Bigger picture: what this says about Windows servicing and testing​

This regression highlights perennial challenges in modern OS servicing:
  • Complex interactions: Small changes in one UI area (process grouping) can ripple into lifecycle paths and create hard‑to‑catch edge cases.
  • Staged rollouts help, but don’t eliminate surprises: Preview updates exist precisely to catch regressions before general release, but unpredictable hardware/driver mixes in early adopter pools still surface problems.
  • Testing coverage limits: UI lifecycle tests must exercise the full open/close lifecycle across multiple Windows configurations; automated UI tests are tough to make exhaustive in a platform as broad as Windows.
  • Communication matters: Rapid, clear messaging about known issues and mitigations reduces customer anxiety and support load. Microsoft’s addition of a known‑issue entry and the shared workarounds are appropriate steps; the timeline of the public acknowledgment vs. community reports demonstrates how quickly such issues propagate in the wild.
For enterprise teams this incident is a reminder to treat optional previews as test packages—not production fixes—and to maintain robust rollback and remediation playbooks.
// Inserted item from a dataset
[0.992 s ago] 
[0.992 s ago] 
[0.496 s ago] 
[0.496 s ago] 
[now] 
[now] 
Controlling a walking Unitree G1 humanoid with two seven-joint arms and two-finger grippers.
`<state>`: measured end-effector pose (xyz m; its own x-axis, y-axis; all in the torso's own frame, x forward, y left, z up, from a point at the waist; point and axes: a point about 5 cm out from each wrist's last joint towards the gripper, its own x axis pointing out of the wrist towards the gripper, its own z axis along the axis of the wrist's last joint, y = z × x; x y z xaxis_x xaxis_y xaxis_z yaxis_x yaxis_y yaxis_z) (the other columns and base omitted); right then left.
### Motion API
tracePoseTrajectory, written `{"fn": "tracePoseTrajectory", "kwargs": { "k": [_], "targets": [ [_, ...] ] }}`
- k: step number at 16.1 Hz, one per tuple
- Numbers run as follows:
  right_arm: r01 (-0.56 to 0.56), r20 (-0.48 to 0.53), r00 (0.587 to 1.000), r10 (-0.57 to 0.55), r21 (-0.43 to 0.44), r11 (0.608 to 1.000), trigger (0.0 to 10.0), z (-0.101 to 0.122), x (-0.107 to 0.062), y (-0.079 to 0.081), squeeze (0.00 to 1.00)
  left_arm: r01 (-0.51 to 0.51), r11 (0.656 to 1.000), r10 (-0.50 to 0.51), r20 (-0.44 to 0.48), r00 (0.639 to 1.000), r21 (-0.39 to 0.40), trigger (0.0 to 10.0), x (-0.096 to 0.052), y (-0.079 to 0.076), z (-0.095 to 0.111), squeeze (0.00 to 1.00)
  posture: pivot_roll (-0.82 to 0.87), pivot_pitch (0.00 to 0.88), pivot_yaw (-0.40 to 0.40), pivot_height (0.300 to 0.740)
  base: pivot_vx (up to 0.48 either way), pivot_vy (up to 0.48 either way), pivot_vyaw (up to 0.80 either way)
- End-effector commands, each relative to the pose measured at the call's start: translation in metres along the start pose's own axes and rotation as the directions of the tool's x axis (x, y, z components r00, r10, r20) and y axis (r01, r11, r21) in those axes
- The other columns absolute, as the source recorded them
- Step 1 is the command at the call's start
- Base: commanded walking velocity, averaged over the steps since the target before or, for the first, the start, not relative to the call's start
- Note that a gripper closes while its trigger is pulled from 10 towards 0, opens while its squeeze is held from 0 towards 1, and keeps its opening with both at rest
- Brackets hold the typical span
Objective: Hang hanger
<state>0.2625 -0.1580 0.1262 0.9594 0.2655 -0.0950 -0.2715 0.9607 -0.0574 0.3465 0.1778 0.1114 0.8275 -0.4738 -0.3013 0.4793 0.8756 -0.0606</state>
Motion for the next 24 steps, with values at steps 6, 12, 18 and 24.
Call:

Risks, limitations and unverifiable claims​

  • Reported stress tests (for example opening and closing Task Manager 500 times to create 500 orphaned instances) are real demonstrations of the bug’s potential—but they are extreme lab scenarios that do not reflect typical user behavior. Use those results to understand the theoretical maximum resource impact, not to infer universal device failure.
  • Per‑instance memory/CPU figures reported in community tests are helpful heuristics but may vary across CPU architectures, background configuration, and telemetry settings. Treat those numbers as experimental measurements rather than vendor‑guaranteed metrics.
  • The precise root cause and the timeline for Microsoft’s fix are not published in engineering detail; the teardown hypothesis is technically plausible but remains unconfirmed until Microsoft releases an official diagnostic.
  • The fraction of devices affected is unknown publicly. Community reports and staged rollouts indicate the issue affects a subset of devices, not necessarily the majority.

How this will likely be resolved (expected vendor behavior)​

Given the visibility and reproducibility of the bug, the expected remediation path is:
  • Microsoft engineering identifies and confirms the root cause from customer telemetry and internal reproductions.
  • A fix is implemented and validated in their servicing branches.
  • The fix is pushed either as an out‑of‑band patch or incorporated into the next servicing update (possibly a cumulative preview or a Patch Tuesday release).
  • Microsoft updates the KB/Release Health notes with the fix and a remediation confirmation.
  • IT admins are advised to apply the update across pilot rings before broad deployment.
Historically Microsoft has patched similar Task Manager regressions in the servicing stream once confirmed; that precedent suggests a timely remediation is likely, though exact timelines will depend on root‑cause complexity and servicing branch constraints.

Final assessment and practical advice​

This Task Manager regression is an instructive and non‑trivial example of how even well‑scoped UI and process grouping changes can produce lifecycle regressions that are noisy and user‑facing. For most users the impact is minor and transient: a reboot clears the condition and per‑process resource footprints are modest. For administrators, help‑desk teams, and users running long‑uptime systems or resource‑constrained devices, the risk is real and actionable steps should be taken.
Immediate practical guidance:
  • Defer optional preview updates on production devices.
  • Use taskkill /im taskmgr.exe /f or Stop‑Process to clear orphaned processes without rebooting.
  • Add detection and remediation scripts to endpoint management tooling.
  • Communicate clear instructions to support staff so the issue can be resolved quickly if reported.
The incident reaffirms that preview updates exist to surface exactly these kinds of regressions; the responsible approach is disciplined testing, conservative deployment, and pragmatic remediation until Microsoft’s permanent fix arrives.